Still, with all his practice he shot very badly, he was so fat and heavy, and as he grew daily fatter, he was at last obliged to give up walking, and be dragged about in a wheel-chair, and the people made fun of him, and gave him the name of my Lord Tubby.
Now, the only trouble that Lord Tubby had was about his son, whom he loved very much, although they were not in the least alike, for the young Prince was as thin as a cuckoo. And what vexed him more than all was, that though the young ladies throughout all his lands did their best to make the Prince fall in love with them, he would have nothing to say to any of them, and told his father he did not wish to marry.
Instead of chatting with them in the dusk, he wandered about the woods, whispering to the moon. No wonder the young ladies thought him very odd, but they liked him all the better for that; and as he had received at his birth the name of Desire, they all called him d’Amour Desire.
‘What is the matter with you?’ his father often said to him. ‘You have everything you can possibly wish for: a good bed, good food, and tuns full of beer. The only thing you want, in order to become as fat as a pig, is a wife that can bring you broad, rich lands. So marry, and you will be perfectly happy.’
‘I ask nothing better than to marry,’ replied Desire, ‘but I have never seen a woman that pleases me. All the girls here are pink and white, and I am tired to death of their eternal lilie and roses.
‘My faith!’ cried Tubby; ‘do you want to marry a negress, and give me grandchildren as ugly as monkeys and as stupid as owls?’
‘No, father, nothing of the sort. But there must be women somewhere in the world who are neither pink nor white, and I tell you, once for all, that I will never marry until I have found one exactly to my taste.’
II
Some time afterwards, it happened that the Prior of the Abbey of Saint Amand sent to the Lord of Avesnes a basket of oranges, with a beautifully-written letter saying that these golden fruit, then unknown in Flanders, came straight from a land where the sun always shone.
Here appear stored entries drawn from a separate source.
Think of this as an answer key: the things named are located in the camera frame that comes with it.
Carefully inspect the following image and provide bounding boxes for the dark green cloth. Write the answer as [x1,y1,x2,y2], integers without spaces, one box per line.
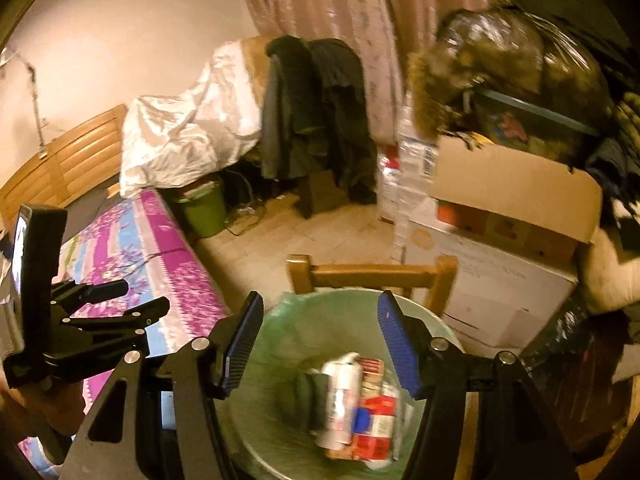
[292,367,326,431]

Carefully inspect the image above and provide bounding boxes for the cream cushion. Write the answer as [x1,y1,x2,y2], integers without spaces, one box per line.
[580,230,640,316]

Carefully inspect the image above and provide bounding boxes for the wooden chair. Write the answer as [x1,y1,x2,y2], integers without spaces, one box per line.
[286,254,458,316]

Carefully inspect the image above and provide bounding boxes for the green bucket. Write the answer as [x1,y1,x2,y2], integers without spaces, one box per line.
[172,180,228,238]

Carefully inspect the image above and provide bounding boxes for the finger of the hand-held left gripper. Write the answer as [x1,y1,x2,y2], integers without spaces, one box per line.
[51,280,130,312]
[66,296,171,341]

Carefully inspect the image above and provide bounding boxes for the pack of plastic bottles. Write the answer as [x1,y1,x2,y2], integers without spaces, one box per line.
[392,90,441,261]

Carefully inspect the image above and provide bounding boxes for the clear bag of dark clothes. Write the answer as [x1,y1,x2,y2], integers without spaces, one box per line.
[407,7,616,156]

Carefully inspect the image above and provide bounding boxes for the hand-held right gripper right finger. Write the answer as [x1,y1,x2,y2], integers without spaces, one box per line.
[377,290,581,480]

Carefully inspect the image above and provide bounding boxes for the black plastic bag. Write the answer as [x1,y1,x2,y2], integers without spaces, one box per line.
[520,295,640,461]

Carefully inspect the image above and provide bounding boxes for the trash bin with green bag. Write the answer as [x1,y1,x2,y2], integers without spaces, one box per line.
[215,287,466,480]

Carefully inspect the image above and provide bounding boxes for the wooden cabinet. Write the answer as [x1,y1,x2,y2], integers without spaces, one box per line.
[240,37,273,106]

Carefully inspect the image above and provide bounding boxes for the large white cardboard box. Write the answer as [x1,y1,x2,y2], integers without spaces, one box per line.
[400,220,581,346]

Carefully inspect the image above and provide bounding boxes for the open brown cardboard box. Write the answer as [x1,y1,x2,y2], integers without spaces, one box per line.
[430,135,603,261]

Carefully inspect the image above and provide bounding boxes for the brown box on floor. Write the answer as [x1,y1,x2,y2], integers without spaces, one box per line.
[300,170,346,218]

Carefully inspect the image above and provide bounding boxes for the grey bed mattress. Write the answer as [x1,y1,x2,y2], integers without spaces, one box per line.
[60,187,126,233]

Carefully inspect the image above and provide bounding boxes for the wooden bed headboard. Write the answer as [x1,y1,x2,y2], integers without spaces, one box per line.
[0,104,128,216]

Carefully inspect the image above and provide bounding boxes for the white plastic bottle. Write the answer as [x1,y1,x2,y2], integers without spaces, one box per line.
[315,352,363,458]

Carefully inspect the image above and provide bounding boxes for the dark hanging jackets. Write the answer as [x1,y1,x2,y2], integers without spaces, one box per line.
[260,35,378,206]

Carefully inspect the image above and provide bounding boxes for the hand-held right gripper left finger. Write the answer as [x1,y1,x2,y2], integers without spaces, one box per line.
[62,291,264,480]

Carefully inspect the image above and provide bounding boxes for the large white satin cover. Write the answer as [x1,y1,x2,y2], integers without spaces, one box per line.
[120,40,271,196]

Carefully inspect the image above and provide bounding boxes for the white lamp on metal arm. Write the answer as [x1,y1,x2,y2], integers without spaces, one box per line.
[0,45,51,158]

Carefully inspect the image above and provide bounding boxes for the pink patterned curtain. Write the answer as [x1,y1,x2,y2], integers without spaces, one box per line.
[240,0,451,146]

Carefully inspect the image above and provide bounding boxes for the large red box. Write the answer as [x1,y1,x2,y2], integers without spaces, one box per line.
[350,395,401,461]

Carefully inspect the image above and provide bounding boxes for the striped floral printed blanket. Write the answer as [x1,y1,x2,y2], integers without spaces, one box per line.
[20,187,231,476]
That evening Tubby and his son ate the golden apples at supper, and thought them delicious.
Next morning as the day dawned, Desire went down to the stable and saddled his pretty white horse. Then he went, all dressed for a journey, to the bedside of Tubby, and found him smoking his first pipe.
‘Father,’ he said gravely, ‘I have come to bid you farewell. Last night I dreamed that I was walking in a wood, where the trees were covered with golden apples. I gathered one of them, and when I opened it there came out a lovely princess with a golden skin. That is the wife I want, and I am going to look for her.’
The Lord of Avesnes was so much astonished that he let his pipe fall to the ground; then he became so diverted at the notion of his son marrying a yellow woman, and a woman shut up inside an orange, that he burst into fits of laughter.
Desire waited to bid him good-bye until he was quiet again; but as his father went on laughing and showed no signs of stopping, the young man took his hand, kissed it tenderly, opened the door, and in the twinkling of an eye was as at the bottom of the staircase. He jumped lightly on his horse, and was a mile from home before Tubby had ceased laughing.